**Your goal:** Each line of the material, from the first through the one containing "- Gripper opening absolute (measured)", is to be written out exactly.

**Data extract:**
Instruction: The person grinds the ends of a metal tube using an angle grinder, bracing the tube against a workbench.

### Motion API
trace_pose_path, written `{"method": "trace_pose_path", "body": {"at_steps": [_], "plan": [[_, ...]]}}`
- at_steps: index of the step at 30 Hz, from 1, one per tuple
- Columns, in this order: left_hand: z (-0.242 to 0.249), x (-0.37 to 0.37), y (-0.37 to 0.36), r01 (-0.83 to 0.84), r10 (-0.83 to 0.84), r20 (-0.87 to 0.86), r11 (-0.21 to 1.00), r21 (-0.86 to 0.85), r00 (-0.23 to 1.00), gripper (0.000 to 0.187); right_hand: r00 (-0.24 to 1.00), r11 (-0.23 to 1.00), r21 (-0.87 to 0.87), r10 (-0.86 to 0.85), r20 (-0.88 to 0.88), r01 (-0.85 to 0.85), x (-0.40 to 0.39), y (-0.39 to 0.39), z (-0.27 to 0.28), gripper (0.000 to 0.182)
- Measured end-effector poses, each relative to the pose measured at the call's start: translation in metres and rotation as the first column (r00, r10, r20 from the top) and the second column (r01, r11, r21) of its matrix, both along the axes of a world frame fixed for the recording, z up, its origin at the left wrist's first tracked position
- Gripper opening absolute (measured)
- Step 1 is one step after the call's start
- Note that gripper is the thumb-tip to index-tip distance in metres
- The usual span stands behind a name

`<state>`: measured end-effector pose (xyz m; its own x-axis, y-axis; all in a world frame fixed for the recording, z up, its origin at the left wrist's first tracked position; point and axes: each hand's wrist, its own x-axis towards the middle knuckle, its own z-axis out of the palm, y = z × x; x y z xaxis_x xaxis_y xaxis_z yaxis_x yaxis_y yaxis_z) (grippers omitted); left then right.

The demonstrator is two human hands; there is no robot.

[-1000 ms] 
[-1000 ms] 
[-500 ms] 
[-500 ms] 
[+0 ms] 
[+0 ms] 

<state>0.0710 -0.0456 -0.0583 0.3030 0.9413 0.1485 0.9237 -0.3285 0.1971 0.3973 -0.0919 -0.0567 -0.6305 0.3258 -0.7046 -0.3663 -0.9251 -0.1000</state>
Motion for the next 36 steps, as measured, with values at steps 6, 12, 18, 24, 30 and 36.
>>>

**Reply:**
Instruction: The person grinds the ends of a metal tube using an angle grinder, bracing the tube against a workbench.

### Motion API
trace_pose_path, written `{"method": "trace_pose_path", "body": {"at_steps": [_], "plan": [[_, ...]]}}`
- at_steps: index of the step at 30 Hz, from 1, one per tuple
- Columns, in this order: left_hand: z (-0.242 to 0.249), x (-0.37 to 0.37), y (-0.37 to 0.36), r01 (-0.83 to 0.84), r10 (-0.83 to 0.84), r20 (-0.87 to 0.86), r11 (-0.21 to 1.00), r21 (-0.86 to 0.85), r00 (-0.23 to 1.00), gripper (0.000 to 0.187); right_hand: r00 (-0.24 to 1.00), r11 (-0.23 to 1.00), r21 (-0.87 to 0.87), r10 (-0.86 to 0.85), r20 (-0.88 to 0.88), r01 (-0.85 to 0.85), x (-0.40 to 0.39), y (-0.39 to 0.39), z (-0.27 to 0.28), gripper (0.000 to 0.182)
- Measured end-effector poses, each relative to the pose measured at the call's start: translation in metres and rotation as the first column (r00, r10, r20 from the top) and the second column (r01, r11, r21) of its matrix, both along the axes of a world frame fixed for the recording, z up, its origin at the left wrist's first tracked position
- Gripper opening absolute (measured)

The exercise asks for nothing further.